_Task requirements:_
Retype every record exactly as it appears.

_Available records:_
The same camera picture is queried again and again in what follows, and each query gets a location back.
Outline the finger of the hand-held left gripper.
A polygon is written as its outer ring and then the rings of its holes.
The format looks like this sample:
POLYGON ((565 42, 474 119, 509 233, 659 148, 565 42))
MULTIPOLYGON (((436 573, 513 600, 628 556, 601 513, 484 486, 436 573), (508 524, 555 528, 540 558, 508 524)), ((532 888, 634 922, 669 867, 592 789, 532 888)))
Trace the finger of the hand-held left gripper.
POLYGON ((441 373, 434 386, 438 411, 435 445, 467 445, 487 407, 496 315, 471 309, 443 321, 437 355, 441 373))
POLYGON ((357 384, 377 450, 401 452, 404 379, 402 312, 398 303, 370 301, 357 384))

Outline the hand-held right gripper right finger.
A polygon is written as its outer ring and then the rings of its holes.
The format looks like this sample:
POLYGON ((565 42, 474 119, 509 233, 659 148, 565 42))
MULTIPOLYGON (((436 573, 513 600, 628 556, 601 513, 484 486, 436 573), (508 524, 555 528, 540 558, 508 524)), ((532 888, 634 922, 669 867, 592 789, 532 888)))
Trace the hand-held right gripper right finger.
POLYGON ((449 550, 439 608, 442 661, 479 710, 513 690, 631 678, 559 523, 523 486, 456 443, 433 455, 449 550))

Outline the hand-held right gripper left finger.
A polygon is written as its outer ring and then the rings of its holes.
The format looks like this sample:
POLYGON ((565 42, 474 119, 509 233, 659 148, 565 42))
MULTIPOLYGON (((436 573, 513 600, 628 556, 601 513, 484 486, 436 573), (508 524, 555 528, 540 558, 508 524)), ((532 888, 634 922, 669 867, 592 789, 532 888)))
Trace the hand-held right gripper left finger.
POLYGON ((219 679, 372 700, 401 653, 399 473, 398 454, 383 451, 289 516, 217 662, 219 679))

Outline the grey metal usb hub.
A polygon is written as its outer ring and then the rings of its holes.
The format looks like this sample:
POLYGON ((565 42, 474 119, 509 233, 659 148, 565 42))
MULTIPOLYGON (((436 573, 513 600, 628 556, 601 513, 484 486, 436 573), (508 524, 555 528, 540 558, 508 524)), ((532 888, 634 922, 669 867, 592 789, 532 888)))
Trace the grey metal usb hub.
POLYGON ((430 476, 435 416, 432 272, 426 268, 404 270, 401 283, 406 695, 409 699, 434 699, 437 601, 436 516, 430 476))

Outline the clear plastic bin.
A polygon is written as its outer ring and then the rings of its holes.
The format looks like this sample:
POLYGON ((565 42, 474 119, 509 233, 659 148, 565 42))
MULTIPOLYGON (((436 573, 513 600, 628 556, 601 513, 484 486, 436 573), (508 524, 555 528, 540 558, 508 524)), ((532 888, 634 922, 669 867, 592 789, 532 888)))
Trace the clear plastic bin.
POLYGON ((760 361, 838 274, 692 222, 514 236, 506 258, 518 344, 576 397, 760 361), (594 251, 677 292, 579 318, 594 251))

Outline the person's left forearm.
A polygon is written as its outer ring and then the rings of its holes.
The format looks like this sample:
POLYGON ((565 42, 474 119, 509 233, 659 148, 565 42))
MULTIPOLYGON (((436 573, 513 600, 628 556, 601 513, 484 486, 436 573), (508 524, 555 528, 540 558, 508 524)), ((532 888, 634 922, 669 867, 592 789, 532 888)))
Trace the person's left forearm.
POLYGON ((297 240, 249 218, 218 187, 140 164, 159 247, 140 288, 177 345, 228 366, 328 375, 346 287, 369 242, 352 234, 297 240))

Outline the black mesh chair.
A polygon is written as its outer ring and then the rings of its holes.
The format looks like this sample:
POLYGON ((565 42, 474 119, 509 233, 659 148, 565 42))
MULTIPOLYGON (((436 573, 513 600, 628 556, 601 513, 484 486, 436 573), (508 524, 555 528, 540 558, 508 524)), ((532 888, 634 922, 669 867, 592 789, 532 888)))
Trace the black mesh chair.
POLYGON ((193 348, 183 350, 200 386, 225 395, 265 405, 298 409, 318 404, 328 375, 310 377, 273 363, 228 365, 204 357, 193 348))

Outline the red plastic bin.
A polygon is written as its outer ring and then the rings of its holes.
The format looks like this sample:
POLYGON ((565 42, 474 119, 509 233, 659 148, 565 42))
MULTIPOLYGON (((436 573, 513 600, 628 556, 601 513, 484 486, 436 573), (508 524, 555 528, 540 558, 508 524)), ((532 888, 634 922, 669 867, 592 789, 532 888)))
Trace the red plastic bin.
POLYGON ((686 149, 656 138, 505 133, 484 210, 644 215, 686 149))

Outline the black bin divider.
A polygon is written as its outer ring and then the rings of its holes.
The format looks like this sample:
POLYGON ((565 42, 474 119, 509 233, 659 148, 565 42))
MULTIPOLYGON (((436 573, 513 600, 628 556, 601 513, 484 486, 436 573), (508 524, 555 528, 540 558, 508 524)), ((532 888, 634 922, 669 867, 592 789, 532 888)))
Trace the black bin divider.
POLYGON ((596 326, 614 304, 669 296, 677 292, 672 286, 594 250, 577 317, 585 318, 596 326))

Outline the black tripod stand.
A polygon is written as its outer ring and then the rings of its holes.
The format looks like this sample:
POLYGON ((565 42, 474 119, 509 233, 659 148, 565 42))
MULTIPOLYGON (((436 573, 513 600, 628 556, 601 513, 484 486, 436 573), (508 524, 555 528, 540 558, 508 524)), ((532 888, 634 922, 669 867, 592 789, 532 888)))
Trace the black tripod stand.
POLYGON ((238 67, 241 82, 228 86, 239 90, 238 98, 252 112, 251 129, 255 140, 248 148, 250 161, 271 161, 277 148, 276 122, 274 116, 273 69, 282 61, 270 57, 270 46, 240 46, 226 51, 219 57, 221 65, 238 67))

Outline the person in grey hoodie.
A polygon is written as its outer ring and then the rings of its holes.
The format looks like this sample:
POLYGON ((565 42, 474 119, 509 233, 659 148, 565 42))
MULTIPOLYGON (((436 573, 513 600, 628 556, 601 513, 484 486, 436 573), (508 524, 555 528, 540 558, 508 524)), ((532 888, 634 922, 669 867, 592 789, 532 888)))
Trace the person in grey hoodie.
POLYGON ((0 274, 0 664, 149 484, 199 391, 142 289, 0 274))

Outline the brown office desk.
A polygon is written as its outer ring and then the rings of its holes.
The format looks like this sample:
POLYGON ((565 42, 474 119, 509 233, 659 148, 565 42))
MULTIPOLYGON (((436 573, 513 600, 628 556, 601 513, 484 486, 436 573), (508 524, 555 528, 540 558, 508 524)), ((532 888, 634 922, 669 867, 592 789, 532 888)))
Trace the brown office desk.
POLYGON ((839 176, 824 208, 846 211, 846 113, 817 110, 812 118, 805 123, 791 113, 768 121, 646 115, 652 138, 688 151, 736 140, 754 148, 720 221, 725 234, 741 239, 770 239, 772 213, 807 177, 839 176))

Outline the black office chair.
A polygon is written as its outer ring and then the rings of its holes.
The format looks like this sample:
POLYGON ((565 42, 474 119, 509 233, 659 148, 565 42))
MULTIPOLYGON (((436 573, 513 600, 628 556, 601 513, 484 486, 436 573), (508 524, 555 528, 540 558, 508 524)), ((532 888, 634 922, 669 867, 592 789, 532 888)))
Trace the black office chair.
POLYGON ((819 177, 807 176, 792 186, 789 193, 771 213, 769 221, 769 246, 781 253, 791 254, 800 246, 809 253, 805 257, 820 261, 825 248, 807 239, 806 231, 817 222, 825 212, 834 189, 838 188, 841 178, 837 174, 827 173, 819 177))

_Result below:_
The same camera picture is queried again and again in what follows, and each query gets a location back.
Outline the finger of the hand-held left gripper.
A polygon is written as its outer ring and then the rings of its holes.
The format looks like this sample:
POLYGON ((565 42, 474 119, 509 233, 659 148, 565 42))
MULTIPOLYGON (((436 573, 513 600, 628 556, 601 513, 484 486, 436 573), (508 524, 555 528, 540 558, 508 524)), ((532 888, 634 922, 669 867, 592 789, 532 888)))
Trace the finger of the hand-held left gripper.
POLYGON ((441 373, 434 386, 438 411, 435 445, 467 445, 487 407, 496 315, 471 309, 443 321, 437 355, 441 373))
POLYGON ((357 384, 377 450, 401 452, 404 379, 402 312, 398 303, 370 301, 357 384))

Outline the hand-held right gripper right finger.
A polygon is written as its outer ring and then the rings of its holes.
The format looks like this sample:
POLYGON ((565 42, 474 119, 509 233, 659 148, 565 42))
MULTIPOLYGON (((436 573, 513 600, 628 556, 601 513, 484 486, 436 573), (508 524, 555 528, 540 558, 508 524)), ((532 888, 634 922, 669 867, 592 789, 532 888)))
Trace the hand-held right gripper right finger.
POLYGON ((449 550, 439 608, 442 661, 479 710, 513 690, 631 678, 559 523, 523 486, 456 443, 433 455, 449 550))

Outline the hand-held right gripper left finger.
A polygon is written as its outer ring and then the rings of its holes.
The format looks like this sample:
POLYGON ((565 42, 474 119, 509 233, 659 148, 565 42))
MULTIPOLYGON (((436 573, 513 600, 628 556, 601 513, 484 486, 436 573), (508 524, 555 528, 540 558, 508 524)), ((532 888, 634 922, 669 867, 592 789, 532 888)))
Trace the hand-held right gripper left finger.
POLYGON ((219 679, 372 700, 401 653, 399 473, 398 454, 383 451, 289 516, 217 662, 219 679))

Outline the grey metal usb hub.
A polygon is written as its outer ring and then the rings of its holes.
The format looks like this sample:
POLYGON ((565 42, 474 119, 509 233, 659 148, 565 42))
MULTIPOLYGON (((436 573, 513 600, 628 556, 601 513, 484 486, 436 573), (508 524, 555 528, 540 558, 508 524)), ((532 888, 634 922, 669 867, 592 789, 532 888)))
Trace the grey metal usb hub.
POLYGON ((430 476, 435 416, 432 272, 426 268, 404 270, 401 283, 406 695, 409 699, 434 699, 437 601, 436 516, 430 476))

Outline the clear plastic bin.
A polygon is written as its outer ring and then the rings of its holes.
The format looks like this sample:
POLYGON ((565 42, 474 119, 509 233, 659 148, 565 42))
MULTIPOLYGON (((436 573, 513 600, 628 556, 601 513, 484 486, 436 573), (508 524, 555 528, 540 558, 508 524)), ((532 888, 634 922, 669 867, 592 789, 532 888)))
Trace the clear plastic bin.
POLYGON ((760 361, 838 274, 692 222, 514 236, 506 258, 518 344, 576 397, 760 361), (594 251, 677 292, 579 318, 594 251))

Outline the person's left forearm.
A polygon is written as its outer ring and then the rings of its holes.
The format looks like this sample:
POLYGON ((565 42, 474 119, 509 233, 659 148, 565 42))
MULTIPOLYGON (((436 573, 513 600, 628 556, 601 513, 484 486, 436 573), (508 524, 555 528, 540 558, 508 524)), ((532 888, 634 922, 669 867, 592 789, 532 888)))
Trace the person's left forearm.
POLYGON ((297 240, 249 218, 218 187, 140 164, 159 247, 140 288, 177 345, 228 366, 328 375, 346 287, 369 242, 352 234, 297 240))

Outline the black mesh chair.
A polygon is written as its outer ring and then the rings of its holes.
The format looks like this sample:
POLYGON ((565 42, 474 119, 509 233, 659 148, 565 42))
MULTIPOLYGON (((436 573, 513 600, 628 556, 601 513, 484 486, 436 573), (508 524, 555 528, 540 558, 508 524)), ((532 888, 634 922, 669 867, 592 789, 532 888)))
Trace the black mesh chair.
POLYGON ((193 348, 183 350, 200 386, 225 395, 265 405, 298 409, 318 404, 328 375, 310 377, 273 363, 228 365, 204 357, 193 348))

Outline the red plastic bin.
A polygon is written as its outer ring and then the rings of its holes.
The format looks like this sample:
POLYGON ((565 42, 474 119, 509 233, 659 148, 565 42))
MULTIPOLYGON (((436 573, 513 600, 628 556, 601 513, 484 486, 436 573), (508 524, 555 528, 540 558, 508 524)), ((532 888, 634 922, 669 867, 592 789, 532 888)))
Trace the red plastic bin.
POLYGON ((686 149, 656 138, 505 133, 484 210, 644 215, 686 149))

Outline the black bin divider.
A polygon is written as its outer ring and then the rings of its holes.
The format looks like this sample:
POLYGON ((565 42, 474 119, 509 233, 659 148, 565 42))
MULTIPOLYGON (((436 573, 513 600, 628 556, 601 513, 484 486, 436 573), (508 524, 555 528, 540 558, 508 524)), ((532 888, 634 922, 669 867, 592 789, 532 888)))
Trace the black bin divider.
POLYGON ((596 326, 614 304, 669 296, 677 292, 672 286, 594 250, 577 317, 585 318, 596 326))

Outline the black tripod stand.
A polygon is written as its outer ring and then the rings of its holes.
The format looks like this sample:
POLYGON ((565 42, 474 119, 509 233, 659 148, 565 42))
MULTIPOLYGON (((436 573, 513 600, 628 556, 601 513, 484 486, 436 573), (508 524, 555 528, 540 558, 508 524)), ((532 888, 634 922, 669 867, 592 789, 532 888)))
Trace the black tripod stand.
POLYGON ((238 67, 241 82, 228 86, 239 90, 238 98, 252 112, 251 129, 255 140, 248 148, 250 161, 271 161, 277 148, 276 122, 274 116, 273 69, 282 61, 270 57, 270 46, 240 46, 226 51, 219 57, 221 65, 238 67))

Outline the person in grey hoodie.
A polygon is written as its outer ring and then the rings of its holes.
The format looks like this sample:
POLYGON ((565 42, 474 119, 509 233, 659 148, 565 42))
MULTIPOLYGON (((436 573, 513 600, 628 556, 601 513, 484 486, 436 573), (508 524, 555 528, 540 558, 508 524)), ((532 888, 634 922, 669 867, 592 789, 532 888)))
Trace the person in grey hoodie.
POLYGON ((0 274, 0 664, 149 484, 199 391, 142 289, 0 274))

Outline the brown office desk.
A polygon is written as its outer ring and then the rings of its holes.
The format looks like this sample:
POLYGON ((565 42, 474 119, 509 233, 659 148, 565 42))
MULTIPOLYGON (((436 573, 513 600, 628 556, 601 513, 484 486, 436 573), (508 524, 555 528, 540 558, 508 524)), ((532 888, 634 922, 669 867, 592 789, 532 888)))
Trace the brown office desk.
POLYGON ((839 176, 824 208, 846 211, 846 113, 817 110, 812 118, 805 123, 791 113, 768 121, 646 115, 652 138, 688 151, 736 140, 754 148, 720 221, 725 234, 741 239, 770 239, 772 213, 807 177, 839 176))

Outline the black office chair.
A polygon is written as its outer ring and then the rings of its holes.
The format looks like this sample:
POLYGON ((565 42, 474 119, 509 233, 659 148, 565 42))
MULTIPOLYGON (((436 573, 513 600, 628 556, 601 513, 484 486, 436 573), (508 524, 555 528, 540 558, 508 524)), ((532 888, 634 922, 669 867, 592 789, 532 888)))
Trace the black office chair.
POLYGON ((819 177, 807 176, 792 186, 789 193, 771 213, 769 221, 769 246, 781 253, 791 254, 800 246, 809 253, 805 257, 820 261, 825 248, 807 239, 806 231, 817 222, 825 212, 834 189, 838 188, 841 178, 837 174, 827 173, 819 177))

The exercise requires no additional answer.